■ THE PROBLEM
Please reproduce the whole listing without altering anything.

■ COLLECTED DATA
···
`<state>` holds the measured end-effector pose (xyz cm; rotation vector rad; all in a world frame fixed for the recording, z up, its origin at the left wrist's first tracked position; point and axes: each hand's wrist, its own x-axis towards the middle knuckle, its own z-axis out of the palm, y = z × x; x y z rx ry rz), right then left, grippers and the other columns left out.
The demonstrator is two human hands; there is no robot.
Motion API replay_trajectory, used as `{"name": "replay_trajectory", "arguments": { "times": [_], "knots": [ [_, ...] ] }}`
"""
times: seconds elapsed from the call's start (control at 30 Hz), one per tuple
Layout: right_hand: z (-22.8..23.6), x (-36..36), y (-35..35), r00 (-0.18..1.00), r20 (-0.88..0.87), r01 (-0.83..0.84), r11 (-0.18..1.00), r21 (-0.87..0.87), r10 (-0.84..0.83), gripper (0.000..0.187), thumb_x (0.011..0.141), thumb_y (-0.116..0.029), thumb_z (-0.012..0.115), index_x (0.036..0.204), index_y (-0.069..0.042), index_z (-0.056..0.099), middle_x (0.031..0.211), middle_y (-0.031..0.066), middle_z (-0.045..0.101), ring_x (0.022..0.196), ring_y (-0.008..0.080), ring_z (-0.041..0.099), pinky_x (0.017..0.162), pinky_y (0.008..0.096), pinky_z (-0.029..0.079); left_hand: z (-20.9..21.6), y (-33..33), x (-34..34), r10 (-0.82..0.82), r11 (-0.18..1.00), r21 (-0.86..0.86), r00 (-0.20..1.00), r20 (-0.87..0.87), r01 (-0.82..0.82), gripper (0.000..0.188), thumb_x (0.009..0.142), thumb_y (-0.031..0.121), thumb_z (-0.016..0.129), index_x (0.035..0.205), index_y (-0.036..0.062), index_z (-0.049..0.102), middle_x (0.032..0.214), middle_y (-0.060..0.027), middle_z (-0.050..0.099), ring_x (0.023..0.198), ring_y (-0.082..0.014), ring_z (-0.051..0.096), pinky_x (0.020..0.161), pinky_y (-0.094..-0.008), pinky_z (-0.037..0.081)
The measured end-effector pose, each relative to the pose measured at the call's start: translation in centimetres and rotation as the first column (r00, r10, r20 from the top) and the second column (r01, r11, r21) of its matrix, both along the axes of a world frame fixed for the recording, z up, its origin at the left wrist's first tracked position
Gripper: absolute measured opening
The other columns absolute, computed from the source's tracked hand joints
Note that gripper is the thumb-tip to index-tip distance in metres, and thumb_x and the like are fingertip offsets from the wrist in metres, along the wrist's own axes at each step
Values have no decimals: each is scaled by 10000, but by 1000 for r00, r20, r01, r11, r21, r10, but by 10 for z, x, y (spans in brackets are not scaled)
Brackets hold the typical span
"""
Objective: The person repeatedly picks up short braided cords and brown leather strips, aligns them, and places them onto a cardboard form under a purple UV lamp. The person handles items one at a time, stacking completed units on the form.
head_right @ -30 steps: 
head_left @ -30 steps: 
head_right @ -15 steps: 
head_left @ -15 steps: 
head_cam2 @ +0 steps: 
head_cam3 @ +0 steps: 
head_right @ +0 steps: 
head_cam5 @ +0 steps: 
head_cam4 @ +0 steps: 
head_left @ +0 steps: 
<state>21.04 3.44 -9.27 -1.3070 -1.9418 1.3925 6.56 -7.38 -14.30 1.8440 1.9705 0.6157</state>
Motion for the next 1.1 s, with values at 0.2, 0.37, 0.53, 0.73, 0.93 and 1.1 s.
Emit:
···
■ SOLUTION FOR THIS TASK
`<state>` holds the measured end-effector pose (xyz cm; rotation vector rad; all in a world frame fixed for the recording, z up, its origin at the left wrist's first tracked position; point and axes: each hand's wrist, its own x-axis towards the middle knuckle, its own z-axis out of the palm, y = z × x; x y z rx ry rz), right then left, grippers and the other columns left out.
The demonstrator is two human hands; there is no robot.
Motion API replay_trajectory, used as `{"name": "replay_trajectory", "arguments": { "times": [_], "knots": [ [_, ...] ] }}`
"""
times: seconds elapsed from the call's start (control at 30 Hz), one per tuple
Layout: right_hand: z (-22.8..23.6), x (-36..36), y (-35..35), r00 (-0.18..1.00), r20 (-0.88..0.87), r01 (-0.83..0.84), r11 (-0.18..1.00), r21 (-0.87..0.87), r10 (-0.84..0.83), gripper (0.000..0.187), thumb_x (0.011..0.141), thumb_y (-0.116..0.029), thumb_z (-0.012..0.115), index_x (0.036..0.204), index_y (-0.069..0.042), index_z (-0.056..0.099), middle_x (0.031..0.211), middle_y (-0.031..0.066), middle_z (-0.045..0.101), ring_x (0.022..0.196), ring_y (-0.008..0.080), ring_z (-0.041..0.099), pinky_x (0.017..0.162), pinky_y (0.008..0.096), pinky_z (-0.029..0.079); left_hand: z (-20.9..21.6), y (-33..33), x (-34..34), r10 (-0.82..0.82), r11 (-0.18..1.00), r21 (-0.86..0.86), r00 (-0.20..1.00), r20 (-0.87..0.87), r01 (-0.82..0.82), gripper (0.000..0.188), thumb_x (0.009..0.142), thumb_y (-0.031..0.121), thumb_z (-0.016..0.129), index_x (0.035..0.205), index_y (-0.036..0.062), index_z (-0.049..0.102), middle_x (0.032..0.214), middle_y (-0.060..0.027), middle_z (-0.050..0.099), ring_x (0.023..0.198), ring_y (-0.082..0.014), ring_z (-0.051..0.096), pinky_x (0.020..0.161), pinky_y (-0.094..-0.008), pinky_z (-0.037..0.081)
The measured end-effector pose, each relative to the pose measured at the call's start: translation in centimetres and rotation as the first column (r00, r10, r20 from the top) and the second column (r01, r11, r21) of its matrix, both along the axes of a world frame fixed for the recording, z up, its origin at the left wrist's first tracked position
Gripper: absolute measured opening
The other columns absolute, computed from the source's tracked hand joints
Note that gripper is the thumb-tip to index-tip distance in metres, and thumb_x and the like are fingertip offsets from the wrist in metres, along the wrist's own axes at each step
Values have no decimals: each is scaled by 10000, but by 1000 for r00, r20, r01, r11, r21, r10, but by 10 for z, x, y (spans in brackets are not scaled)
Brackets hold the typical span
"""
Objective: The person repeatedly picks up short braided cords and brown leather strips, aligns them, and places them onto a cardboard form under a purple UV lamp. The person handles items one at a time, stacking completed units on the form.
head_right @ -30 steps: 
head_left @ -30 steps: 
head_right @ -15 steps: 
head_left @ -15 steps: 
head_cam2 @ +0 steps: 
head_cam3 @ +0 steps: 
head_right @ +0 steps: 
head_cam5 @ +0 steps: 
head_cam4 @ +0 steps: 
head_left @ +0 steps: 
<state>21.04 3.44 -9.27 -1.3070 -1.9418 1.3925 6.56 -7.38 -14.30 1.8440 1.9705 0.6157</state>
Motion for the next 1.1 s, with values at 0.2, 0.37, 0.53, 0.73, 0.93 and 1.1 s.
Emit:

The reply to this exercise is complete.